Even with this help, it still probably won’t happen. Government aid can help a marginal business case go ahead, as with the A380 or Japan’s aerostructure work. But no amount of sweetening — and the Canadian/UK offering is so sweet it’s saccharine — can make the CSeries go. The two major engine players in this class (CFM and IAE) responded to this sweet, yummy maple-flavored aid by just walking away.

If the CSeries was just a bad idea, it wouldn’t be a big deal. Bad ideas happen in this industry. If they didn’t, critics like me would be out of a job. What elevates the CSeries from “bad” to “carnivorously destructive” is what it means for the rest of Canada’s aerospace industry. It will suck up hundreds of millions of dollars, money that will be siphoned off from everything else.

Worse, the Canadian Government wants a vertically Canadian plane. David Emerson, Canada’s Minister of Industry, said “Canadian firms play key roles in many existing global aerospace projects, and the Government of Canada will work with companies across the aerospace industry to promote their capabilities to participate with Bombardier in the CSeries.” This means risk would be kept in country. If the CSeries fails, most of Canada’s aerospace suppliers will be dragged down with it.

Meanwhile, the CSeries would hurt new business jet models, which would be starved for corporate and government development money.
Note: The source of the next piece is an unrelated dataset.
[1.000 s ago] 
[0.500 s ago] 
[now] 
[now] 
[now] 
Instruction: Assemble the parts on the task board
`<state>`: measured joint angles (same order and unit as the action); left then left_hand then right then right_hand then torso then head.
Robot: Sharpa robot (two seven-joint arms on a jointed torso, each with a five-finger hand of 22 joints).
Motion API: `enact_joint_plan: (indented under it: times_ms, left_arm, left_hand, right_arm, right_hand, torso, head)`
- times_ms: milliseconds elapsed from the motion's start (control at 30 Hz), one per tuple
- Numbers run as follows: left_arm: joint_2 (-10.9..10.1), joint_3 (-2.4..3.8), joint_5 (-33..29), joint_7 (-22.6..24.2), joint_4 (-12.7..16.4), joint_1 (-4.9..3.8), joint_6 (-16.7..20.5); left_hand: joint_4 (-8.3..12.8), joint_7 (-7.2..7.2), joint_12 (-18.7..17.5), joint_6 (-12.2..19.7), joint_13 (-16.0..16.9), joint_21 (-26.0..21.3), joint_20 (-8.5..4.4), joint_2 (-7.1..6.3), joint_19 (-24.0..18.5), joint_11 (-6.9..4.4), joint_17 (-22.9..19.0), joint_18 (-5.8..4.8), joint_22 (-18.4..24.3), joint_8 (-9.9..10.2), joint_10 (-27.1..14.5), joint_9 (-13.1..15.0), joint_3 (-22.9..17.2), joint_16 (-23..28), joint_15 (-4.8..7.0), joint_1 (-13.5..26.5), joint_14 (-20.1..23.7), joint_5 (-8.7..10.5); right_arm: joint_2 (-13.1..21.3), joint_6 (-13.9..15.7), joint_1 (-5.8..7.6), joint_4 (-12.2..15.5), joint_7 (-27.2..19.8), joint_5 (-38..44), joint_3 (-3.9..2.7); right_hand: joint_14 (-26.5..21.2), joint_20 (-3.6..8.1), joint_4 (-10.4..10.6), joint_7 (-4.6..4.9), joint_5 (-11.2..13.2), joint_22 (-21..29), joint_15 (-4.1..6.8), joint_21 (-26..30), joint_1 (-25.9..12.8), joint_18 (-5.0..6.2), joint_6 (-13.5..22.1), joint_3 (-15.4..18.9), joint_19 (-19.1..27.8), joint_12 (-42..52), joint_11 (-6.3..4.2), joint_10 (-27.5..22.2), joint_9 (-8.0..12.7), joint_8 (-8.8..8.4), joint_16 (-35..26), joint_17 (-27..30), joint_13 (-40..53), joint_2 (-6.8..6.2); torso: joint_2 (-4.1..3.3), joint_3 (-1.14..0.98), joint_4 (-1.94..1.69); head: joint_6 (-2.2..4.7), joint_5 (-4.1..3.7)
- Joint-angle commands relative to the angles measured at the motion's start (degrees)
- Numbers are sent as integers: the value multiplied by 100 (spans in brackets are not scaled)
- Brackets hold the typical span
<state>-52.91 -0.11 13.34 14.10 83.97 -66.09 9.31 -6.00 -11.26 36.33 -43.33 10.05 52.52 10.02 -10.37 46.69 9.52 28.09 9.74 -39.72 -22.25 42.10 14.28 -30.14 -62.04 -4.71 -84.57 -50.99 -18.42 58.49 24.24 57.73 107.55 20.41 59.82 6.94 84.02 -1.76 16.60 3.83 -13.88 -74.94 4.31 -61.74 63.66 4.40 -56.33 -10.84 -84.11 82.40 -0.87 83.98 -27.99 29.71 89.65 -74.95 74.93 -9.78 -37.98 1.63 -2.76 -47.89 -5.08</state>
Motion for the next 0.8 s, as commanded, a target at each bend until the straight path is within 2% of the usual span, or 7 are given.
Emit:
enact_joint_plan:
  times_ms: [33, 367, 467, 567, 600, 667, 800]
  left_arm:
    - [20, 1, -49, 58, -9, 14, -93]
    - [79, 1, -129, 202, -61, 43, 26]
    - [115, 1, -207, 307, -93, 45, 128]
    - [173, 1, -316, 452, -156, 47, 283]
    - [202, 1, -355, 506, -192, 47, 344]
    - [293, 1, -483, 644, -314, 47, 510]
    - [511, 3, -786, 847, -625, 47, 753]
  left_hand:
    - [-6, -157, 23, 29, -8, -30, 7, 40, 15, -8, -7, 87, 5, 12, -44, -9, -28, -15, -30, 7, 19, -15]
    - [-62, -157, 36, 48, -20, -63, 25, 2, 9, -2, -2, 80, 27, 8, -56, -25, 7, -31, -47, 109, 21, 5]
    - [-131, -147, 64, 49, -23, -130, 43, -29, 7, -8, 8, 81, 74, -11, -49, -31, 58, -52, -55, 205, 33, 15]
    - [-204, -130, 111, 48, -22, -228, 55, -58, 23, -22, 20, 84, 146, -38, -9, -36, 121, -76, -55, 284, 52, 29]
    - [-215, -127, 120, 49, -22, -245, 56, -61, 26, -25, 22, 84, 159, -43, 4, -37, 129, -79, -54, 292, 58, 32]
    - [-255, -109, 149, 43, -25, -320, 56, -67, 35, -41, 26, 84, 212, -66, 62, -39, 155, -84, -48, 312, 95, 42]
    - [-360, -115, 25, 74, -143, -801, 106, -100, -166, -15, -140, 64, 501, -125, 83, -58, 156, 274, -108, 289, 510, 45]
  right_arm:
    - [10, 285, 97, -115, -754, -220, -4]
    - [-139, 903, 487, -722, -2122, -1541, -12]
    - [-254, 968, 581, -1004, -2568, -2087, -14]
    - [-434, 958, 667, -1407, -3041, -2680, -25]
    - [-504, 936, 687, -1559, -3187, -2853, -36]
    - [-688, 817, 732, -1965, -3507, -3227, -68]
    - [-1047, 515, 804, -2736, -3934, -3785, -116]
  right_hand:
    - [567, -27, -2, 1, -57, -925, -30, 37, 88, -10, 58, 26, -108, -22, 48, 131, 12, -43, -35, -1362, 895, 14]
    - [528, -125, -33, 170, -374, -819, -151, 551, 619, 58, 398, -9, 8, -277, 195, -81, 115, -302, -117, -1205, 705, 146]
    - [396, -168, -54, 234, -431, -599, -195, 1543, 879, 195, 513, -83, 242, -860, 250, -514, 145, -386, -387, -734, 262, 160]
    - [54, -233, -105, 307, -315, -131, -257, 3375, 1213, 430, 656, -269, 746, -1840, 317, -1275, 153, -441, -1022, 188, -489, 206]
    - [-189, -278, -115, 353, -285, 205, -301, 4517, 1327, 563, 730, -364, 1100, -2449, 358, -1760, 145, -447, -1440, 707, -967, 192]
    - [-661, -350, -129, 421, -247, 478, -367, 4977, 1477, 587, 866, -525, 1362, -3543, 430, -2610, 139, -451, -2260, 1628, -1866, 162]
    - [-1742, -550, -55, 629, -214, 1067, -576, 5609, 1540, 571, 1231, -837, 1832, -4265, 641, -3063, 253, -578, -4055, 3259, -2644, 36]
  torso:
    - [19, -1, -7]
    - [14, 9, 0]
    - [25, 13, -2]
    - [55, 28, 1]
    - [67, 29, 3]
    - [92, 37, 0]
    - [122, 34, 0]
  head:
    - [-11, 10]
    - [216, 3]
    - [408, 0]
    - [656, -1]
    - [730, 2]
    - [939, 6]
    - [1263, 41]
Since new models are the life’s blood of the industry, Bombardier’s business jet unit would continue its post-2001 tumble, probably going to the Number Three spot by the end of the decade.

While the Canadians were keeping reality at bay, Embraer unveiled plans for two new business jets, one light and one very light, and clearly the start of some serious troublemaking in the market. “Faz Favor,” they seem to be saying, “This isn’t hard to understand. Take money from the low-margin jetliner side and give it to the high-margin bizjet side, not the other way around.” Canada would do well to listen.

Even more serious is the likelihood of new competitors to the CSeries. In a few years Airbus and Boeing will develop composite-skinned versions of their current narrowbody families. If Canada puts all its product development money into the metal-based CSeries (and Canadian subcontractors follow suit), then the arrival of new composite competitors will be the equivalent of sprinkling salt over the once-green fields of Canada’s aerospace industry. Nothing will ever grow again.

Speaking of state aid, last month I wrote: “If Airbus cancels the current A350 and asks for launch aid for an all-new A350, it would be a deeply embarrassing moment for Europe.” Europe called. Turns out they aren’t embarrassed at all. I regret the error.

However, the A350 people say they’ve gotten it right this time, and I’m off to Le Bourget to watch the orders pour in (and they just might). When I return, July’s aircraft reports will include the 747, CH-47, Learjet, Hawker, MD 500/600, Dash 8, and G.222/C-27J. Have a great month.